Carrefour déjà ciblée par les réseaux militants pro-palestiniens
La réputation du groupe était déjà, de longue date, entachée en raison de sa présence dans la région. Depuis plusieurs années, Carrefour est en effet accusé d’être implanté au sein des “territoires palestiniens occupés». Une appellation générique utilisée par l’Organisation des Nations Unies, qui désigne certaines zones officiellement sous contrôle de l’Autorité palestinienne, mais en réalité illégalement occupées par Tsahal depuis la guerre des Six jours de 1967. De quoi mobiliser les réseaux militants pro- palestiniens, notamment le BDS, et appeler au boycott de Carrefour.
De son côté, Carrefour dément toute implantation dans les territoires palestiniens occupés. La carte officielle des magasins du groupe en Israël semble en effet démontrer que le groupe n’en possède pas.
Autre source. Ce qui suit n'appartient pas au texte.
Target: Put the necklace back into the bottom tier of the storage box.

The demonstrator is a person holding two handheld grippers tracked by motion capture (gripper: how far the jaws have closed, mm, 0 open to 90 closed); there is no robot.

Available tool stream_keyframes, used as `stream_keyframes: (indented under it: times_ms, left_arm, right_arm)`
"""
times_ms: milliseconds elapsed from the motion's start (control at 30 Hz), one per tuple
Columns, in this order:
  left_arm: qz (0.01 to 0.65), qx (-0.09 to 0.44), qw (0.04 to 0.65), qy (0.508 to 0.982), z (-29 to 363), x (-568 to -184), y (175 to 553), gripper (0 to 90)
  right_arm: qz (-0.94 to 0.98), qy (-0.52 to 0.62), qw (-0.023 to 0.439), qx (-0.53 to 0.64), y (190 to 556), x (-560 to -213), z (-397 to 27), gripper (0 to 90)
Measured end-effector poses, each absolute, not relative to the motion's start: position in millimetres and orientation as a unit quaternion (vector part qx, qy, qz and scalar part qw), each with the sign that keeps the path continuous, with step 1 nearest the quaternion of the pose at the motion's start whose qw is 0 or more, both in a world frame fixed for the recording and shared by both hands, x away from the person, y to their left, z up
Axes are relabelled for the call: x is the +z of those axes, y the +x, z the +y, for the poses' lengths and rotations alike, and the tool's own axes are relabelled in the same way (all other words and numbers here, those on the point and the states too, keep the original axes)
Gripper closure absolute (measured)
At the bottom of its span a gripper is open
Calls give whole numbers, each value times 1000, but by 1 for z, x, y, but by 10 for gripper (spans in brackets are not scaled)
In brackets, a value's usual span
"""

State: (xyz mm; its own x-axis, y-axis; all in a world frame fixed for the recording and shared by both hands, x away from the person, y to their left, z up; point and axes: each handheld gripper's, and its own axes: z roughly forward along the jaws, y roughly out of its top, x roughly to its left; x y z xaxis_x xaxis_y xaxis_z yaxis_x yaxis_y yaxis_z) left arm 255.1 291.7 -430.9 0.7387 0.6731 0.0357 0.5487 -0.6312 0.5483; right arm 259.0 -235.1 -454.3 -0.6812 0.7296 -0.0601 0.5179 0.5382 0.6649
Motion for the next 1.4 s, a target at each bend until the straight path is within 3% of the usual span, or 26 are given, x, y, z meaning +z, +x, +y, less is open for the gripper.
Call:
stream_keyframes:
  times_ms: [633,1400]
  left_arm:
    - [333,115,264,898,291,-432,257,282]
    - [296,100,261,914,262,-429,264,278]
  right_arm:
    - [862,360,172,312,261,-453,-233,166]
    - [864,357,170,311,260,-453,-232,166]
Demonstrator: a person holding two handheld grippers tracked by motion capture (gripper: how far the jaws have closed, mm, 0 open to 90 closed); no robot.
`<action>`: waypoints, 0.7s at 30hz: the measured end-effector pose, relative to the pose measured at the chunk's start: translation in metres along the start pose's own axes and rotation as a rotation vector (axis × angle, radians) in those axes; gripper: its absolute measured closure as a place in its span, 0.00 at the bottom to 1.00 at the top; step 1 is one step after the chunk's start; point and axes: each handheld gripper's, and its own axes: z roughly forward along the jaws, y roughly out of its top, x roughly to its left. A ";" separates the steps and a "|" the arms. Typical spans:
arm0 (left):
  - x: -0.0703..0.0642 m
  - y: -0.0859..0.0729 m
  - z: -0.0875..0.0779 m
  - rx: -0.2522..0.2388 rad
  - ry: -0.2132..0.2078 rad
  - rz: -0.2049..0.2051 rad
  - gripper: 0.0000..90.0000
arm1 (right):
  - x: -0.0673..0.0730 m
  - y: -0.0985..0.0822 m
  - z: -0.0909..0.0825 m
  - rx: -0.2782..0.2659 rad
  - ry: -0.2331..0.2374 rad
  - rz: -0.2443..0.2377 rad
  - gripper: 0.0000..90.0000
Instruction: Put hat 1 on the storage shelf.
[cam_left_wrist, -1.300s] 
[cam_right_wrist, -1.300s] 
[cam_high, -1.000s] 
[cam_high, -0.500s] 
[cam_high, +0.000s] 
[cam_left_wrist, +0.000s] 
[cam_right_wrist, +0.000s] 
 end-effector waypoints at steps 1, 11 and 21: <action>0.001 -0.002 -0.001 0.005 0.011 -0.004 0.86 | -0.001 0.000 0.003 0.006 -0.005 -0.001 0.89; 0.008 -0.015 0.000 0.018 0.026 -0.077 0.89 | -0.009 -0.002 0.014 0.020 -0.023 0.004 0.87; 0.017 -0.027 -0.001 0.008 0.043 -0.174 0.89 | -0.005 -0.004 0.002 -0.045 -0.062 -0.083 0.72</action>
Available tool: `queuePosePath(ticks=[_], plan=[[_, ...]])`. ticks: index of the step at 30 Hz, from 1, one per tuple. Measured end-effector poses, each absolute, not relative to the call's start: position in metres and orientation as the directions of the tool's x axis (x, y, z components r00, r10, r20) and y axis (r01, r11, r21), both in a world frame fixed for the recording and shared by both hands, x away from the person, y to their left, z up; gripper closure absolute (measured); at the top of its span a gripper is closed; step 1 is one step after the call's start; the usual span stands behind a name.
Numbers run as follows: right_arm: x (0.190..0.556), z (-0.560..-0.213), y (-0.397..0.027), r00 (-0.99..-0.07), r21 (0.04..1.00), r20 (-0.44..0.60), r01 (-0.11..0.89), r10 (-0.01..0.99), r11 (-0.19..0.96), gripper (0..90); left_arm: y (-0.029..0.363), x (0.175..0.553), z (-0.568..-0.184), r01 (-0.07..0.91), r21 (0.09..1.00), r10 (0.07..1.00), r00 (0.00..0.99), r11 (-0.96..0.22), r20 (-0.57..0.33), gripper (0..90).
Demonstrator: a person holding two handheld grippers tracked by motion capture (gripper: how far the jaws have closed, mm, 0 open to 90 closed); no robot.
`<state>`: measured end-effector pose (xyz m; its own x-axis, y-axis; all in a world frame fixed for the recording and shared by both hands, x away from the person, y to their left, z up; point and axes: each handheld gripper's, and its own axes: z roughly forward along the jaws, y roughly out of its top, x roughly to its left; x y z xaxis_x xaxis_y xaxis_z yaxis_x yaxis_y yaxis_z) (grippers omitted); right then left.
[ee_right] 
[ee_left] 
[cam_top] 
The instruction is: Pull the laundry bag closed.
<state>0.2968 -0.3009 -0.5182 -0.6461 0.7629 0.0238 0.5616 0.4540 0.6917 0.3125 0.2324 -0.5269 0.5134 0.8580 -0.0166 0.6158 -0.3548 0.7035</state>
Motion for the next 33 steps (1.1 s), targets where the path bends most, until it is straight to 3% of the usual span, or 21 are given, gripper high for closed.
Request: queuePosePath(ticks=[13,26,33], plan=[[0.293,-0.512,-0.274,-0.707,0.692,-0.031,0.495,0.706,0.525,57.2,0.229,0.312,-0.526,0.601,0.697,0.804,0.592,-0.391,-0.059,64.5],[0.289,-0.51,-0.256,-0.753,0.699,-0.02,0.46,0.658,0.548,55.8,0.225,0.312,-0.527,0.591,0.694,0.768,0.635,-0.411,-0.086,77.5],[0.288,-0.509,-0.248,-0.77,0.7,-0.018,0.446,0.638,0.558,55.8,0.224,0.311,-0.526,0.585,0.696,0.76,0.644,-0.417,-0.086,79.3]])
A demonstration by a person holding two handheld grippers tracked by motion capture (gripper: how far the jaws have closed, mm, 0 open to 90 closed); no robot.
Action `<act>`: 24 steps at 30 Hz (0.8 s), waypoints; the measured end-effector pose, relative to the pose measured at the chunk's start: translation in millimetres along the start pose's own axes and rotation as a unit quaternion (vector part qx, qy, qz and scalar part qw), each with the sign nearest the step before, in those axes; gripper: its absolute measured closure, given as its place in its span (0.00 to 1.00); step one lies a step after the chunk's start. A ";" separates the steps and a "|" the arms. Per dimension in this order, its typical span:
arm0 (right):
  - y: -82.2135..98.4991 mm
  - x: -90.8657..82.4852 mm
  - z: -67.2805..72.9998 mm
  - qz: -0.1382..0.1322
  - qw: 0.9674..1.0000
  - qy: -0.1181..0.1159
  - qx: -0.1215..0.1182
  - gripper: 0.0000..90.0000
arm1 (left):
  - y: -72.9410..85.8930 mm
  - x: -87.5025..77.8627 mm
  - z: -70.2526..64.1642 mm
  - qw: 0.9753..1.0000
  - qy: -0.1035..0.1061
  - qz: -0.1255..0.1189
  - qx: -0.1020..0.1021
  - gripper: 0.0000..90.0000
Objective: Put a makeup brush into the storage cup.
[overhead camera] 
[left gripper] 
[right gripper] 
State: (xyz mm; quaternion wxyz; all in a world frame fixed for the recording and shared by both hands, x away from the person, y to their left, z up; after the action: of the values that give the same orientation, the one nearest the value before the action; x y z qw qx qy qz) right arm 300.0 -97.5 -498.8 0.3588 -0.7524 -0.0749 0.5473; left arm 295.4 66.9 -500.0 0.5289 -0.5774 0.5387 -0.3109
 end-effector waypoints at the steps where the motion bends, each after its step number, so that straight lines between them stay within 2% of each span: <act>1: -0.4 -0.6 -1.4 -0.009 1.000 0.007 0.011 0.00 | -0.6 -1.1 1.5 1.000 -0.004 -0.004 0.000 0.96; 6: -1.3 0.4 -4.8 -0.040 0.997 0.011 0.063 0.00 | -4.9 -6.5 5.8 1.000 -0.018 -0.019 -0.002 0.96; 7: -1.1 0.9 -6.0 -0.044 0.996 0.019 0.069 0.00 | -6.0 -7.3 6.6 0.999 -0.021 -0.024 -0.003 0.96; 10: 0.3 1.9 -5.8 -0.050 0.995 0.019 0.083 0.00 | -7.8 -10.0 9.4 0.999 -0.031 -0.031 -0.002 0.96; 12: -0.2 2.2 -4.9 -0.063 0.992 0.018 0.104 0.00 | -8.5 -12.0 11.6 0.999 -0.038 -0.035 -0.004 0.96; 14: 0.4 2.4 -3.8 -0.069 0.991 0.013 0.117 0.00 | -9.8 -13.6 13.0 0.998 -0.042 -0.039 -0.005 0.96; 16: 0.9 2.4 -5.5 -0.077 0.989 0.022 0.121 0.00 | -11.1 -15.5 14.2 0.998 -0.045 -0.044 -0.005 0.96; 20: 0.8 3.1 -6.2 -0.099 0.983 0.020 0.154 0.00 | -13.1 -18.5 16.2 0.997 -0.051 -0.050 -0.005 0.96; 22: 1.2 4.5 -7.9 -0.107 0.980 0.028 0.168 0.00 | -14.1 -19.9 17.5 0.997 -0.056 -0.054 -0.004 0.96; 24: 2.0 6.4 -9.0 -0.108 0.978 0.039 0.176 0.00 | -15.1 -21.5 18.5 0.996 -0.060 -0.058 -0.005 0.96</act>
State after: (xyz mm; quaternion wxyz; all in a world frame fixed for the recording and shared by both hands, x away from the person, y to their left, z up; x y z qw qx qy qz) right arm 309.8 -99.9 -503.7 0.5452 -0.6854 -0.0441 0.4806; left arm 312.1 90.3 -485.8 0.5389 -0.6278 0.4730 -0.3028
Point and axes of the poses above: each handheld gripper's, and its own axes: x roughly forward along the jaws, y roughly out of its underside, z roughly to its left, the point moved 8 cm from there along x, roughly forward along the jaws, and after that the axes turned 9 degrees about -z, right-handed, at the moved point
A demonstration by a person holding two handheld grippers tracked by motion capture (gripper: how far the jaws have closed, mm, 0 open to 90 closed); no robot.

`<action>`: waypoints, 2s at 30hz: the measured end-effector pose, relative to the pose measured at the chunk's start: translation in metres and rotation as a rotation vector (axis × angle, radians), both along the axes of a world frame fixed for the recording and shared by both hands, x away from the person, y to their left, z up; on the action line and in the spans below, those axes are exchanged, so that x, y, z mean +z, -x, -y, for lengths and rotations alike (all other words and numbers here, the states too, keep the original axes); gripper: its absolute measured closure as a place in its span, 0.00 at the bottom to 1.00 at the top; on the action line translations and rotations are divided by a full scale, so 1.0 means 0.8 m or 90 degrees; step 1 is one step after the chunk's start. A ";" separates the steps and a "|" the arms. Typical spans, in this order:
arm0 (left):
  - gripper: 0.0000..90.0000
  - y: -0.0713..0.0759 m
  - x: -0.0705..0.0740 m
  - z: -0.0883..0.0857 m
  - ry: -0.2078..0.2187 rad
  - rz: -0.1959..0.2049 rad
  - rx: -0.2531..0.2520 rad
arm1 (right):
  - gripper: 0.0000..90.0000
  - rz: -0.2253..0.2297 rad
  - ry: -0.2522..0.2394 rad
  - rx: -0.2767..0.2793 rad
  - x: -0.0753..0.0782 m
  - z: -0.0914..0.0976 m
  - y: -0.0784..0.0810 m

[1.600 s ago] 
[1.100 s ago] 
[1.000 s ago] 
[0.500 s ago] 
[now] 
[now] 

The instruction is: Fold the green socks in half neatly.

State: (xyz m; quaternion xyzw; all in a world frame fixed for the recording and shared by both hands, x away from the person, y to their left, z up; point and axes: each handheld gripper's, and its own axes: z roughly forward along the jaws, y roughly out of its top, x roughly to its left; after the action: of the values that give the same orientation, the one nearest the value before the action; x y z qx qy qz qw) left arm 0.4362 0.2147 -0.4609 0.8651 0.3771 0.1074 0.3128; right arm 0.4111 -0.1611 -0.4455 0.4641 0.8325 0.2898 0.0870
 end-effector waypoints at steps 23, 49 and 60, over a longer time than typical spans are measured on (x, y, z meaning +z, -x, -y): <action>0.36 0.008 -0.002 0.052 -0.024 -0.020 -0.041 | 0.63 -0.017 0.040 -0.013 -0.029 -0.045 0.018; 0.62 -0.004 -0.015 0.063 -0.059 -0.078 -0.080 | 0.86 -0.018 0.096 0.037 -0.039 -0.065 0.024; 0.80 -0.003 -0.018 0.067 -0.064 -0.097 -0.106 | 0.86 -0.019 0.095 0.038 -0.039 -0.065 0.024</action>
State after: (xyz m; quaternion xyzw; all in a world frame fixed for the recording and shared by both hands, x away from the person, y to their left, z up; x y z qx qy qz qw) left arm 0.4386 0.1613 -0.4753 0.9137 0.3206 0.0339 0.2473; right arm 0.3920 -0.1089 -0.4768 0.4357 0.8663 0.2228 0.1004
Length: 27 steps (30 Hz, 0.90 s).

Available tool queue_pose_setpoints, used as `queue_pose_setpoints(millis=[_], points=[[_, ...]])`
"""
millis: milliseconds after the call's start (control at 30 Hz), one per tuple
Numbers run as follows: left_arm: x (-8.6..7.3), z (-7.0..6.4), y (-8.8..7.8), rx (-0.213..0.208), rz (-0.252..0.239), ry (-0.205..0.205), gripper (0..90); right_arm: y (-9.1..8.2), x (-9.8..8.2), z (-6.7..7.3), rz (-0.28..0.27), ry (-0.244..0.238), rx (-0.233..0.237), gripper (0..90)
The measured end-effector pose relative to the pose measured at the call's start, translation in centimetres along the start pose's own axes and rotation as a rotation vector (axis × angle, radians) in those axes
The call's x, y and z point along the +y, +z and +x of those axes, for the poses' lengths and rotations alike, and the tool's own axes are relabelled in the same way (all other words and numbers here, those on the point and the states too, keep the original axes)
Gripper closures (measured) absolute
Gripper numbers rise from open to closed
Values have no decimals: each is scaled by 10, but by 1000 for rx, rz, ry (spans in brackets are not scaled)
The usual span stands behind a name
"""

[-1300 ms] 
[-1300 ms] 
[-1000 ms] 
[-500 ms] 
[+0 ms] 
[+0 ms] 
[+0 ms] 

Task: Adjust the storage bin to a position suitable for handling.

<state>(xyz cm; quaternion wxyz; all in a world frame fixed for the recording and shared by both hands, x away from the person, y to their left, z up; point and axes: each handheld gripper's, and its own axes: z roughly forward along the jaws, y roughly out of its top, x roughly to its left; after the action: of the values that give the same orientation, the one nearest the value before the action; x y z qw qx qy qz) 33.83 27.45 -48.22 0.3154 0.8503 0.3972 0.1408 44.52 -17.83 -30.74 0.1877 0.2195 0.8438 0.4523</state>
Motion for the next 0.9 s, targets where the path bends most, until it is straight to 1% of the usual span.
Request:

Autre élément à décharge : il n’est pas inscrit sur la liste officielle des entreprises implantées dans les territoires illégalement occupés par Israël en Palestine. Ce document, issu d’un rapport du Conseil des droits de l’Homme de l’ONU, fait pourtant la part belle aux grands groupes internationaux.
Selon Libération, à l’origine d’un article de débunkage sur le sujet publié le 30 octobre 2023, Carrefour entretiendrait cependant des relations avec Electra Consumer Products, un groupe israélien, dont l’une des filiales possède effectivement des magasins dans les colonies israéliennes, selon la liste onusienne.
Entretenir des liens commerciaux avec un groupe, dont l’une des filiales est en effet implantée dans les colonies, rend-il Carrefour coupable de complicité avec les actions illégales d’Israël dans les colonies ? Oui, selon certains réseaux militants pro-palestiniens. Non, selon le Conseil des droits de l’Homme de l’ONU. Une bataille de récits qui entraîne, bien malgré lui, le groupe Carrefour dans le conflit.
Un objectif plus large dans les campagnes de boycott
Mais les campagnes de boycott semblent promouvoir une vision politique plus large pour les militants pro-palestiniens. «Leur objectif est d’inverser la balance bénéfices- risques d’un investissement en Israël en faisant passer un message sous-jacent : si vous vous implantez en Israël, vous perdrez non seulement des clients en Occident, mais aussi sur l’ensemble de vos marchés arabes et musulmans. Êtes-vous certain que c’est économiquement rationnel ? À terme, l’objectif est d’affaiblir économiquement Israël», souligne ainsi Matthieu Anquez.